AUGUST NEWSLETTER 2017 © “Just Gotta Love Astronomy”©
Some great news …
The Space Place Observatory and Cartref Park Gardens were Finalists for Home Based Business in the WBN ( Wheatbelt Business Network) Excellence Awards and Winners – Business with 5- 10 Employees– which were held in Bindoon on the 14th of July 2017.
The Awards were supported by Commonwealth Bank of Australia: Heartlands; Daren West Member of the Agricultural Region; Mia Davies MLA; Chittering Chamber of Commerce.
We would like to say a big thankyou from all of the Galaxy Team at the Space Place Observatory to everyone who made this event possible.
YOU’RE GUIDE FOR ‘KEEPING YOUR EYES ON THE NIGHT SKIES during August 2017”
MERCURY- In the western evening sky, is at its best for observation during the first half of August. Over the final fortnight the planet moves back toward the Sun and inferior conjunction (between Earth and the Sun), on the 27th thereafter returning to the morning dawn in September.

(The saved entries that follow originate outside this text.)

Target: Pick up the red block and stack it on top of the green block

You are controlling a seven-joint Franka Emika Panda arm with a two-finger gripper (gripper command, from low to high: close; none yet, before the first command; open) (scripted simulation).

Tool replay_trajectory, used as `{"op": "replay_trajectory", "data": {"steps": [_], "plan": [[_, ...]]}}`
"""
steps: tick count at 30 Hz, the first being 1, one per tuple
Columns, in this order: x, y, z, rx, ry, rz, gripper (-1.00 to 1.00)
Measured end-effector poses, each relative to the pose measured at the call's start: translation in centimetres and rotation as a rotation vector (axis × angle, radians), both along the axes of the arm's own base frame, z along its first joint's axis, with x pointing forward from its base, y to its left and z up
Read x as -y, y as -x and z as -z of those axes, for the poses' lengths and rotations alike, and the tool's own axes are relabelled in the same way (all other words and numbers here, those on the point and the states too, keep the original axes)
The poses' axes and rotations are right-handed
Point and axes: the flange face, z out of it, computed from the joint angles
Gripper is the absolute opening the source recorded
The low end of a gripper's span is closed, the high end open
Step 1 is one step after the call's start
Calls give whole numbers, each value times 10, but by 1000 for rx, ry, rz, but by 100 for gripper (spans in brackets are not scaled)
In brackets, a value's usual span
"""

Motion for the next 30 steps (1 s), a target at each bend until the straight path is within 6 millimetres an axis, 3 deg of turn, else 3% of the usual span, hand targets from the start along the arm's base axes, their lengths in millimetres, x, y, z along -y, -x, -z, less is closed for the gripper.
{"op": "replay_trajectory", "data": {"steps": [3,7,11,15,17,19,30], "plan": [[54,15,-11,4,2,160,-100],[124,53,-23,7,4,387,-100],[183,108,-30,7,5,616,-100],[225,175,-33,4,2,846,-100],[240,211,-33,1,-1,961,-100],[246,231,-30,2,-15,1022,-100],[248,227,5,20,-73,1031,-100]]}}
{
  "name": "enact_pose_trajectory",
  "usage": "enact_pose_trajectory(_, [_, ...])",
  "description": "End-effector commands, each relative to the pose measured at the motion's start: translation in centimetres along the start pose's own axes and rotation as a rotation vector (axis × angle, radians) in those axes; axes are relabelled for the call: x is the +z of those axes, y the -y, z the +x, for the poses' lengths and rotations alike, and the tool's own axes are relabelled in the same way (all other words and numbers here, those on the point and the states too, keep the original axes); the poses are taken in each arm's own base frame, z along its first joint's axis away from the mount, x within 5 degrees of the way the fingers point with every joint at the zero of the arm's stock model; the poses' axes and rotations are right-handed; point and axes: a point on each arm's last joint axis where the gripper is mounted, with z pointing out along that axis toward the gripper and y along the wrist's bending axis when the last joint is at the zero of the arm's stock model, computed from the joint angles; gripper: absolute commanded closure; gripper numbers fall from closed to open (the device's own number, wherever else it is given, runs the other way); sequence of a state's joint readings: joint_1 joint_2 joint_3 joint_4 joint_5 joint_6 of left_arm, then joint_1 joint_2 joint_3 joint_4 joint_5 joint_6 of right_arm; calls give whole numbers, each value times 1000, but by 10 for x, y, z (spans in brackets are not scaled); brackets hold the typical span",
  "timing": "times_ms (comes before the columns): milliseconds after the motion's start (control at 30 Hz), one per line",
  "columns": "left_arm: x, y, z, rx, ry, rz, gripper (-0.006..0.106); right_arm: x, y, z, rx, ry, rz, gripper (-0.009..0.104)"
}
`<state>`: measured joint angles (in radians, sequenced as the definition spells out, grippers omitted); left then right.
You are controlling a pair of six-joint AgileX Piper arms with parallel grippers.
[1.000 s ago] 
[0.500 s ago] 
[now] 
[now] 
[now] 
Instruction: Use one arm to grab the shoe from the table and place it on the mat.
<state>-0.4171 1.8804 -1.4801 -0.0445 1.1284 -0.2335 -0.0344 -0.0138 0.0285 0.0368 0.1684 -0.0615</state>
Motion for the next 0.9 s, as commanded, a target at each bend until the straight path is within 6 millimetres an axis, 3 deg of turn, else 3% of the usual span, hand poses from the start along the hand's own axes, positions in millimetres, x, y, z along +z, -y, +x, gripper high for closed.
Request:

VENUS- in the eastern predawn sky, travels across Gemini before moving into Cancer at month’s end. On the 17th the brilliant planet will be 0.5° from the 4th magnitude star Delta Geminorum (Wasat). Delta is an interesting binary of unequal white and reddish suns; the companion, 6 arcseconds away is 8th magnitude, and easy double in small telescopes. Delta very closely marks the point where Pluto crosses the ecliptic on its way north, in fact the dwarf planet was only 0.2° from this star when found by Clyde Tombaugh in 1930. On the 19th, the 26-dayold waning crescent Moon appears near the planet. Also on the same day Venus is near the Eskimo Nebula (NGC2392).

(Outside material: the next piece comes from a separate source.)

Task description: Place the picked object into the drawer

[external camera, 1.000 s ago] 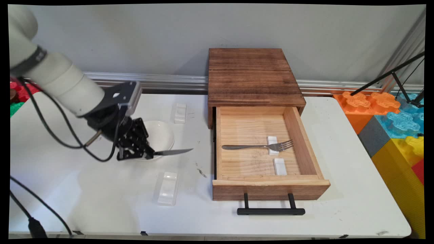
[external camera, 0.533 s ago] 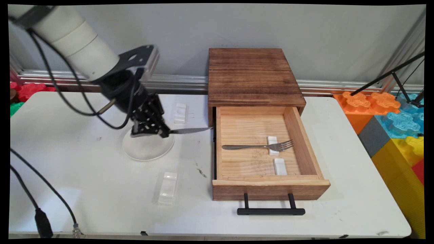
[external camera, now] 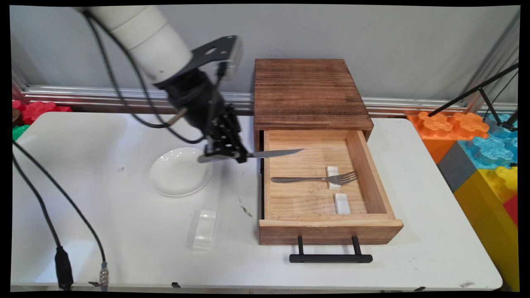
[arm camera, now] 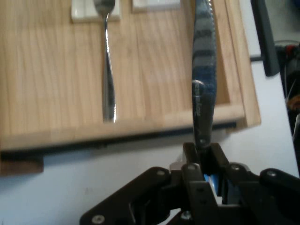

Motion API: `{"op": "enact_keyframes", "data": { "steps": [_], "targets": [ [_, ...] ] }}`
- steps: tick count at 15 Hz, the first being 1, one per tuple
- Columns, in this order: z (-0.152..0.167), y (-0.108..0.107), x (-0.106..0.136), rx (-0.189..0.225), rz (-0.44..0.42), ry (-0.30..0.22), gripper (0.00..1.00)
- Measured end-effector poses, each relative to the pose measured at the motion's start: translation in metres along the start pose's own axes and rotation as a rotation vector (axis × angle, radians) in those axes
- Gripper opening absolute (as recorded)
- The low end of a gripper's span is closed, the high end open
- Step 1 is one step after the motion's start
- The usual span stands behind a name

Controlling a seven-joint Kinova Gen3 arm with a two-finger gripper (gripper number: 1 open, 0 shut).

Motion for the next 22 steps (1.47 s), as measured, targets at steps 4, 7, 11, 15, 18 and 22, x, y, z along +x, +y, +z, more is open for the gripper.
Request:
{"op": "enact_keyframes", "data": {
  "steps": [4, 7, 11, 15, 18, 22],
  "targets": [
    [0.024, -0.009, 0.050, -0.005, -0.020, 0.040, 0.00],
    [0.043, -0.016, 0.075, -0.003, -0.038, 0.063, 0.00],
    [0.076, -0.026, 0.102, -0.004, -0.059, 0.084, 0.00],
    [0.116, -0.035, 0.115, -0.008, -0.075, 0.088, 0.00],
    [0.144, -0.039, 0.114, -0.015, -0.089, 0.083, 0.00],
    [0.174, -0.045, 0.106, -0.022, -0.108, 0.067, 0.00]
  ]
}}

MARS- remains hidden from view in the glare of the Sun after conjunction and will reappear in the morning sky mid-September in Leo.
JUPITER- in Virgo, can be seen in the western evening sky moving towards the 1st magnitude star Spica (Alpha Virginis). By months end the star and planet will be less than 4° apart and a little closer next month. On the evening of the 2nd Jupiter is seen nearly on top of the galaxy NGC 4941 in Virgo. Due to the glare of the planet this faint spiral will be hard to see. On the 10th, Jupiter passes 0.6° from the 4th magnitude double star Theta Virginis, having had a closer approach to this sun last April whilst moving in retrograde. The 4-day old waxing crescent Moon, Jupiter and Spica make a pleasant sight on the evening of the 25th. This month is the last chance to view Jupiter at a practical altitude before it moves closer to the Sun and conjunction in October.
SATURN – transits the meridian around 8pm midmonth placing it high in the northern sky and ideal for observation. The planet appears stationary on the 26th (coming close to the double star Xi Ophiuchi) as it comes to the end of its retrograde loop. It then resumes its west to east motion across the sky heading toward Sagittarius. Saturn has two close encounters with the waxing gibbous Moon this month, on the 3rd with an 11-day old Moon and on the 30th will be the 8- day old Moon.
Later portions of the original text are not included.